Echinosocius elatensis

Scientific classification
- Kingdom: Animalia
- Phylum: Arthropoda
- Clade: Pancrustacea
- Class: Copepoda
- Order: Cyclopoida
- Family: Taeniacanthidae
- Genus: Echinosocius
- Species: E. elatensis
- Binomial name: Echinosocius elatensis Jacob-Judah, 1975

= Echinosocius elatensis =

- Genus: Echinosocius
- Species: elatensis
- Authority: Jacob-Judah, 1975

Species of copepod

Echinosocius elatensis is a species of copepod in the family Taeniacanthidae. First formally described in 1975, it has a commensal relationship with Diadema setosum, a species of sea urchin.

==Taxonomy==
The species was first described by Sheba Jacob-Judah in 1975 from Diadema setosum specimens collected from the Gulf of Elat.
==Description==
When the caudal rami are included in the measurement, females of this species are 1.43mm long and males are 0.51mm long.
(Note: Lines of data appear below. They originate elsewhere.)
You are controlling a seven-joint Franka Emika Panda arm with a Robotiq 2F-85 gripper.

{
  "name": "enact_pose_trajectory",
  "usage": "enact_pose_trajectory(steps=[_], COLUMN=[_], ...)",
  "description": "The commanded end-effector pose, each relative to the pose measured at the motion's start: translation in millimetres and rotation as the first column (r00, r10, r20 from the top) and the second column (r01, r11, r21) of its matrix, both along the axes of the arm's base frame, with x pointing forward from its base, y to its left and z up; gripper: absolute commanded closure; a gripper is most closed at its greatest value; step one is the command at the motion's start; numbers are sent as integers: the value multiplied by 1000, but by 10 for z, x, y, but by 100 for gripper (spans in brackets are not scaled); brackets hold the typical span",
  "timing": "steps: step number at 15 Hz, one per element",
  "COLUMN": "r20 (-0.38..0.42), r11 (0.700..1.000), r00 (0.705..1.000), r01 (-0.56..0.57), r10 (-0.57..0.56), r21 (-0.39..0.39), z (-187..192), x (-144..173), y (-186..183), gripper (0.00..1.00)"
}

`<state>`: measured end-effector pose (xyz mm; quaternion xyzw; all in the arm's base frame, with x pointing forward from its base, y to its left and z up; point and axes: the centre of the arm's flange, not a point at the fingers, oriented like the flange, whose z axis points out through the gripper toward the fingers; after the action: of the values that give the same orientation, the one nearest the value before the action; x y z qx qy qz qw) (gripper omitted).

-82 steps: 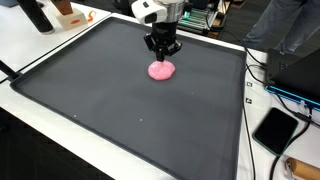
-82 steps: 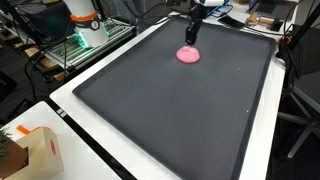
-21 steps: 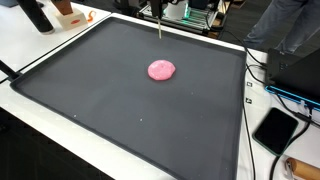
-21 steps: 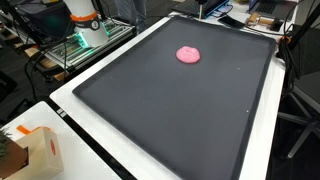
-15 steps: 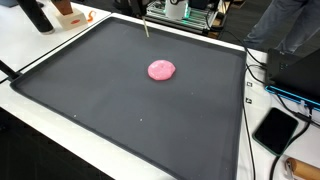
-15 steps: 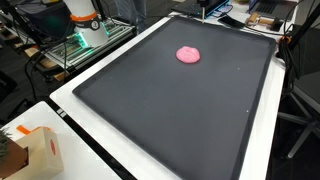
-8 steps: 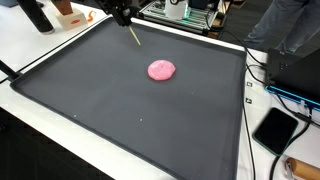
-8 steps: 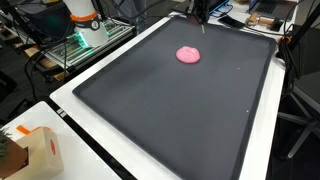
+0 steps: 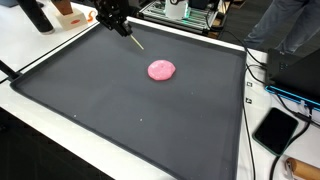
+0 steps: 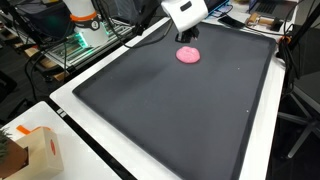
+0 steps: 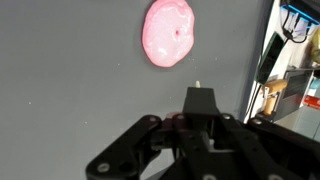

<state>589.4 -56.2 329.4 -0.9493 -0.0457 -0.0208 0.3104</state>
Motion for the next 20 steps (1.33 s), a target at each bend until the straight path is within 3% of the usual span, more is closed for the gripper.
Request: enact_pose_trajectory(steps=[1,7,20], r20=[-25,-78,-238], r11=[995,982,983], r00=[999,994,965], r01=[-34,-60,-65], r10=[36,75,106], r21=[92,179,173], z=[-232,-498,-839], x=[1,-51,-93], y=[-238,-489,-551], gripper=[96,96,96])
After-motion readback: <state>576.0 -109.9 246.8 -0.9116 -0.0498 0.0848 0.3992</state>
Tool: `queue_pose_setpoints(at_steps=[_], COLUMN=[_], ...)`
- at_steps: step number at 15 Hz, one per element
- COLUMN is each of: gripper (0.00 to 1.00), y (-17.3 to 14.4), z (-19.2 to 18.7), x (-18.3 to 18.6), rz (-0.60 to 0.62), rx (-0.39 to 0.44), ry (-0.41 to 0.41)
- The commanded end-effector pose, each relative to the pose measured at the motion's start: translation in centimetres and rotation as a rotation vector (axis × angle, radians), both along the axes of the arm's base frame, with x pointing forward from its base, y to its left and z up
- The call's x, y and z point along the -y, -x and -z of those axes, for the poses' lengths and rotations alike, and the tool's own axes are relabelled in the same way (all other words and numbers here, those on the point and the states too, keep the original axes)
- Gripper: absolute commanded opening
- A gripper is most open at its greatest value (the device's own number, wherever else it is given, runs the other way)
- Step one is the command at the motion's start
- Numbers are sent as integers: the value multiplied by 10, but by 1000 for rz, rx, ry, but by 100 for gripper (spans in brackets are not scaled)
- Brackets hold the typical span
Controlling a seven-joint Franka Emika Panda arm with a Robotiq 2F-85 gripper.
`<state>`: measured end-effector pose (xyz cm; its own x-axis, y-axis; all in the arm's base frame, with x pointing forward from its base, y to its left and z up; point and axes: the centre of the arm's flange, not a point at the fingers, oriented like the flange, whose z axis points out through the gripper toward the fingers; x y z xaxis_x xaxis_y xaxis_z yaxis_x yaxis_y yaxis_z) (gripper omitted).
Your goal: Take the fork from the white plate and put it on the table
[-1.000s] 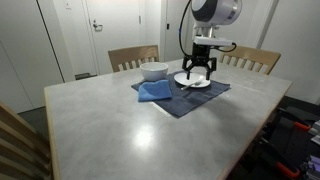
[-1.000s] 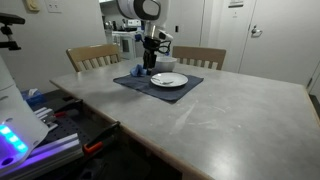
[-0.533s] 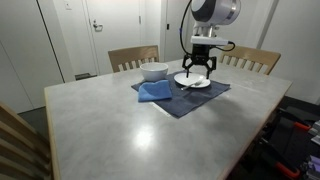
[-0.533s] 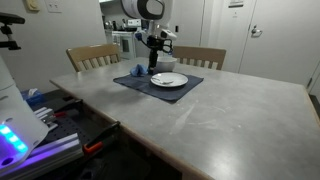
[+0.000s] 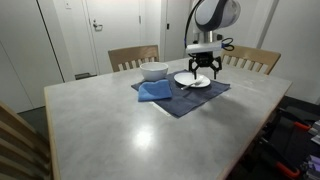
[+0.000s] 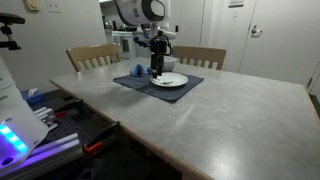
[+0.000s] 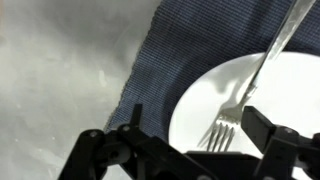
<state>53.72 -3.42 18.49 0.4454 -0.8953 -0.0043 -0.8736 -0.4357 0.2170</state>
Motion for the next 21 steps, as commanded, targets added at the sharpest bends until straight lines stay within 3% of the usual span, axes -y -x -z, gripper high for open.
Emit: queue_pose_setpoints(at_steps=[1, 6, 9, 11, 12, 14, 17, 21], gripper=[100, 100, 100, 100, 100, 100, 100, 100], y=[-7, -13, -23, -29, -19, -22, -14, -17], z=[12, 20, 18, 17, 12, 11, 7, 10], x=[-1, 2, 11, 15, 7, 11, 6, 13], rz=[170, 310, 300, 196, 253, 219, 221, 270], rx=[-3, 19, 46, 64, 54, 62, 108, 236], ry=[91, 107, 78, 11, 68, 43, 76, 12])
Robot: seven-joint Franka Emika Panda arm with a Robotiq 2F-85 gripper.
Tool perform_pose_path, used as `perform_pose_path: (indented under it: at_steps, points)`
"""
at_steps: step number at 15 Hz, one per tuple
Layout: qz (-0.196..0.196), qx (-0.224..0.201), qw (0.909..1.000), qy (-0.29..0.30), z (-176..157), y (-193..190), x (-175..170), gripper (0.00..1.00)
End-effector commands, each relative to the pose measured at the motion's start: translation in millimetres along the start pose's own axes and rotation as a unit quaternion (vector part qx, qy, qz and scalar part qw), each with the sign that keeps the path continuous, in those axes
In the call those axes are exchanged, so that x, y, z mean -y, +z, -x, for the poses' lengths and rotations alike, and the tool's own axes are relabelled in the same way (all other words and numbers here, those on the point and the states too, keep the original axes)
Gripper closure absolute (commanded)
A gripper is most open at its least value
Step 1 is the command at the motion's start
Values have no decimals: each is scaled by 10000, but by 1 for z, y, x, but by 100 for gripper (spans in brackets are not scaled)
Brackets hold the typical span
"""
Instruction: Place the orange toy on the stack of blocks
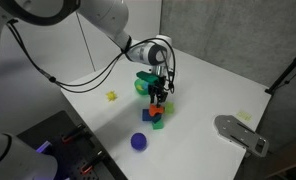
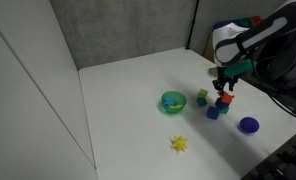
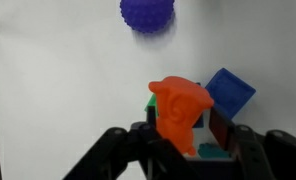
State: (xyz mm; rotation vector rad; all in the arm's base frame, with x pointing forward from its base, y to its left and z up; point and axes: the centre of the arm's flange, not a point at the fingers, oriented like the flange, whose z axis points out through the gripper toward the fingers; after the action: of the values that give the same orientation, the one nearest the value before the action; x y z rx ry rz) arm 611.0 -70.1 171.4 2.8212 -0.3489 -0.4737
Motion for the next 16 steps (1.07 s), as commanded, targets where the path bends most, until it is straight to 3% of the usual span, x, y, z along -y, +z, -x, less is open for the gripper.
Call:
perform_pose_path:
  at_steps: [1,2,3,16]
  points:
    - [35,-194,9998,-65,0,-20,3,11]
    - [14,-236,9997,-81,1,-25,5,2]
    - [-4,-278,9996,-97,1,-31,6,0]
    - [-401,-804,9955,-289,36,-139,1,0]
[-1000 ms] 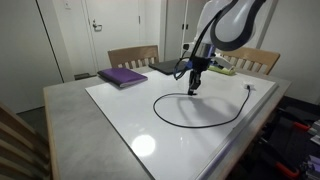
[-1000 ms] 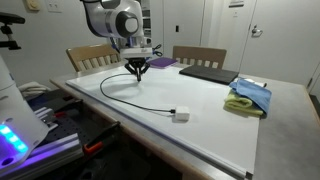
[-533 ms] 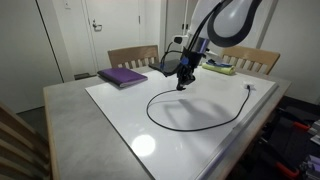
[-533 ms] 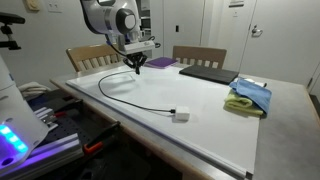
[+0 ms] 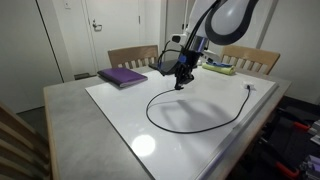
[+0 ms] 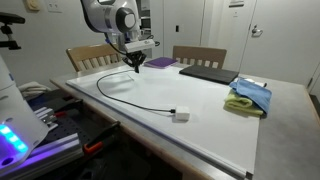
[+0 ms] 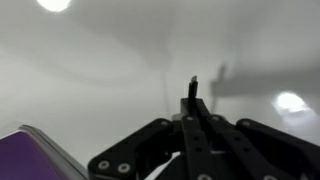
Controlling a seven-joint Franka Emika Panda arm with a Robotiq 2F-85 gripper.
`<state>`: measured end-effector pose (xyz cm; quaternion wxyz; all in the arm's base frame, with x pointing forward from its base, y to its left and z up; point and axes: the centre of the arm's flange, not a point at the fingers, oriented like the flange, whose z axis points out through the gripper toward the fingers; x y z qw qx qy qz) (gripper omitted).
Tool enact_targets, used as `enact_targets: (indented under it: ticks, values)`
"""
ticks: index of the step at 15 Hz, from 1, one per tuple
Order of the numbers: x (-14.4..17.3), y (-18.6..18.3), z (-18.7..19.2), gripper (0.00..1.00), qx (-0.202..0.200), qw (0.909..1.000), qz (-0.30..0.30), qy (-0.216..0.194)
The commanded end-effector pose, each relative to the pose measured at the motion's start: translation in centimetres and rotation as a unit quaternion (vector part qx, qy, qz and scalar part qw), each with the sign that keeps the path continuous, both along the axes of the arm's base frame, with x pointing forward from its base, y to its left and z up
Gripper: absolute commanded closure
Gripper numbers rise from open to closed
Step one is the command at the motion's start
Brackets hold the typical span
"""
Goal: Move the ends of the charger to the opposite sides
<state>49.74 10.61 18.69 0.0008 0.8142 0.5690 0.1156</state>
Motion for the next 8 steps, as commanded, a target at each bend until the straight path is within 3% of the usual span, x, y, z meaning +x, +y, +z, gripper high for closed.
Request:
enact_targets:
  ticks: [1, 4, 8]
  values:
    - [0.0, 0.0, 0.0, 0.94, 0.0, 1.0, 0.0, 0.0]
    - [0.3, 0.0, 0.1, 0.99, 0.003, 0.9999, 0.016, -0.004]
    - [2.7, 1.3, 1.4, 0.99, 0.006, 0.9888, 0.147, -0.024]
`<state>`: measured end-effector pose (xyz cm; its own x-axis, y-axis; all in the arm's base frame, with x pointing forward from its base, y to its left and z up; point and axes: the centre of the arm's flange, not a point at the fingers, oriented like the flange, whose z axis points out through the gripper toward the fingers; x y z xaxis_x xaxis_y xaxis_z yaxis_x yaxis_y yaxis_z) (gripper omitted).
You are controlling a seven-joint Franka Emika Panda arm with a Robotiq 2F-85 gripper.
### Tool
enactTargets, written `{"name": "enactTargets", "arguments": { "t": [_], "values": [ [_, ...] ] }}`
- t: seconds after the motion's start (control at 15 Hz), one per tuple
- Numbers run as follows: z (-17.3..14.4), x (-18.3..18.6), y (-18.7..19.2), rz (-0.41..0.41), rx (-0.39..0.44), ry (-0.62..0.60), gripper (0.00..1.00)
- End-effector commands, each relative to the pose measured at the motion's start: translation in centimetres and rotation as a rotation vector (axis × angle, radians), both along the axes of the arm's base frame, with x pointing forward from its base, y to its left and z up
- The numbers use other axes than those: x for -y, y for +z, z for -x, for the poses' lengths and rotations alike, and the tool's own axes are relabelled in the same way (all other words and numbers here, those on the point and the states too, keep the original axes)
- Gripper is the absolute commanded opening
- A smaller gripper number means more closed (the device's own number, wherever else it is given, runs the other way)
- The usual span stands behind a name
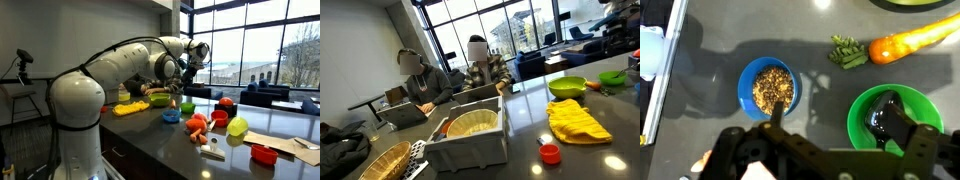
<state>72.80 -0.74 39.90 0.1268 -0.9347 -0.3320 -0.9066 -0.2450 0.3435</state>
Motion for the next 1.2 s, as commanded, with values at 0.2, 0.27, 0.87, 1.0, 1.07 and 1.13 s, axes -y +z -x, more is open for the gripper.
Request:
{"name": "enactTargets", "arguments": {
  "t": [0.2, 0.27, 0.87, 1.0, 1.07, 1.13],
  "values": [
    [3.3, -1.6, -5.0, 0.051, -0.045, -0.103, 1.00],
    [3.2, -1.6, -5.4, 0.056, -0.051, -0.112, 1.00],
    [2.7, -0.8, -8.6, 0.146, -0.104, -0.180, 1.00],
    [2.7, -0.4, -8.9, 0.165, -0.112, -0.195, 1.00],
    [2.7, -0.3, -9.1, 0.173, -0.116, -0.201, 1.00],
    [2.7, -0.3, -9.3, 0.181, -0.120, -0.204, 1.00]
  ]
}}
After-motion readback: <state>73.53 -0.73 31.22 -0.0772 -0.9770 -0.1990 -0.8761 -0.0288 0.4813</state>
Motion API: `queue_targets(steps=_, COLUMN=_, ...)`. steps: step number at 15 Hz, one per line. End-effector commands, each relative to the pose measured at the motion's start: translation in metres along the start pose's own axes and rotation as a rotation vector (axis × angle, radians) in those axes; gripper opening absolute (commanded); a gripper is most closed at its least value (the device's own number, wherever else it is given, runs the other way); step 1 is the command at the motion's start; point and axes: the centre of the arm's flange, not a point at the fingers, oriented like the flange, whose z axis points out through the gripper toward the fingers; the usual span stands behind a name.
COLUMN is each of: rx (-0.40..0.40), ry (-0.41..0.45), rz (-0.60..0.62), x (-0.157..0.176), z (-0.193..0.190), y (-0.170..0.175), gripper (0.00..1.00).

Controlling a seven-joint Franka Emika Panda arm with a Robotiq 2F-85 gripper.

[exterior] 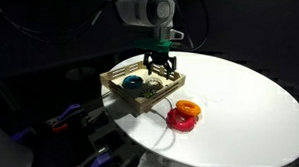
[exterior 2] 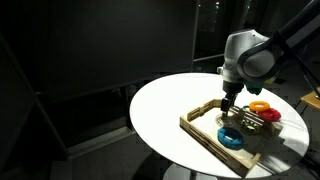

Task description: Pick up the clear ring from the wooden tray and put it on the stack of rings on the table

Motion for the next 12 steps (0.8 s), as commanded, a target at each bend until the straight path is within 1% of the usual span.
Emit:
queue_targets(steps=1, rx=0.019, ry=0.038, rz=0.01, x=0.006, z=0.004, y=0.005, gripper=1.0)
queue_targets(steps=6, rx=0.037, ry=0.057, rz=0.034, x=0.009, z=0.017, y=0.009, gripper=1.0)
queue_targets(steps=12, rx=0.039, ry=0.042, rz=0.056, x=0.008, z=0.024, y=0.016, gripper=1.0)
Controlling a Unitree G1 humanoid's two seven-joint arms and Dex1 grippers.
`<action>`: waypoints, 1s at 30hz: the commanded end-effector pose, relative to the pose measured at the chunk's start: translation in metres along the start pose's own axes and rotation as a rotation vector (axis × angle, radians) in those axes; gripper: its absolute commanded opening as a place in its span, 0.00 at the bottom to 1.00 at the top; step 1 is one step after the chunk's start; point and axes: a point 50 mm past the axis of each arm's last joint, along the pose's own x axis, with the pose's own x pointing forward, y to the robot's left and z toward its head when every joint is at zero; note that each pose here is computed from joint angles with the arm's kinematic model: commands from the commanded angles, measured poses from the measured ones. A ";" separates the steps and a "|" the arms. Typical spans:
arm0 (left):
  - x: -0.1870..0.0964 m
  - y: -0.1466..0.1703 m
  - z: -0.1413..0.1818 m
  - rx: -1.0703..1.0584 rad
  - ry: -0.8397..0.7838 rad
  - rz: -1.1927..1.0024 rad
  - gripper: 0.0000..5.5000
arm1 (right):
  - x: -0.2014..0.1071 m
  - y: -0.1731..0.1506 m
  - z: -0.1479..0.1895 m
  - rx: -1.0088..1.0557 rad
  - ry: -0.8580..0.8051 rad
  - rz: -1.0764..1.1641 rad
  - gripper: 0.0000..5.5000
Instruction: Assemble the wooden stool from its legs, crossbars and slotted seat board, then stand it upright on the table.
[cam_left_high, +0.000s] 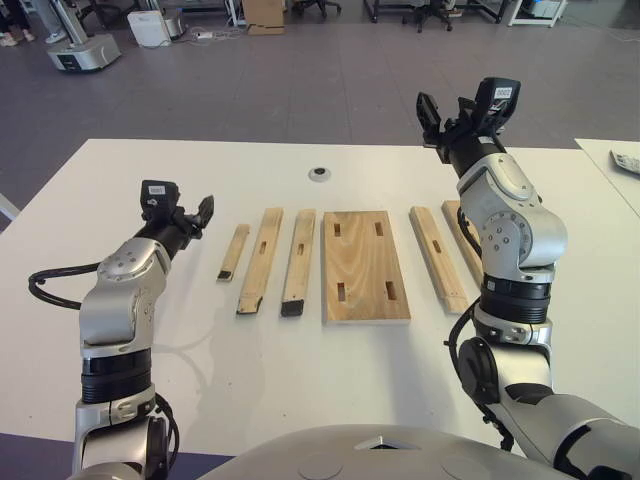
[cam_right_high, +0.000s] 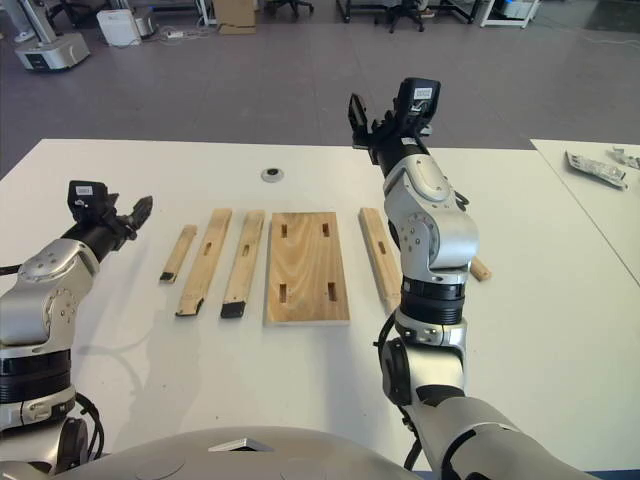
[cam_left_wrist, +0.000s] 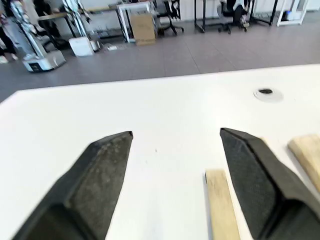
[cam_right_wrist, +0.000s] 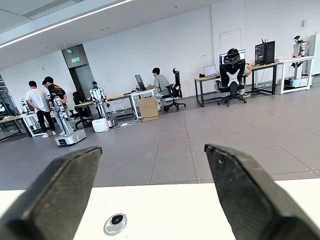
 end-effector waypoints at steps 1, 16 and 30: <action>-0.007 -0.009 -0.022 -0.002 0.111 -0.045 0.58 | -0.004 -0.001 -0.001 0.014 0.003 -0.019 0.70; -0.010 -0.013 -0.086 0.010 0.330 -0.092 0.58 | -0.009 -0.001 -0.007 0.033 0.027 -0.034 0.70; -0.008 -0.006 -0.131 0.028 0.423 -0.130 0.24 | -0.006 0.002 -0.008 0.031 0.034 -0.018 0.70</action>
They are white, with a red-violet streak running along the center of the upper surface. The wide cephalothorax has fine hairs on the upper surface and sides. They have a poorly developed rostrum, and the head is fused with the first leg-bearing segment. The antennules have six segments, with the first making up nearly half the length and the second and third segments imperfectly separated. The free thoracic segments become smaller the further they are from the head.

In the third and fourth pairs of legs, the third segment of the endopods has two setae.

==Ecology==
Echinosocius elatensis lives on the spines of Diadema setosum, specifically those around the urchin's anus, and it is assumed that they feed on the host's waste material. Females live on the thicker spines and males live on the thinner ones.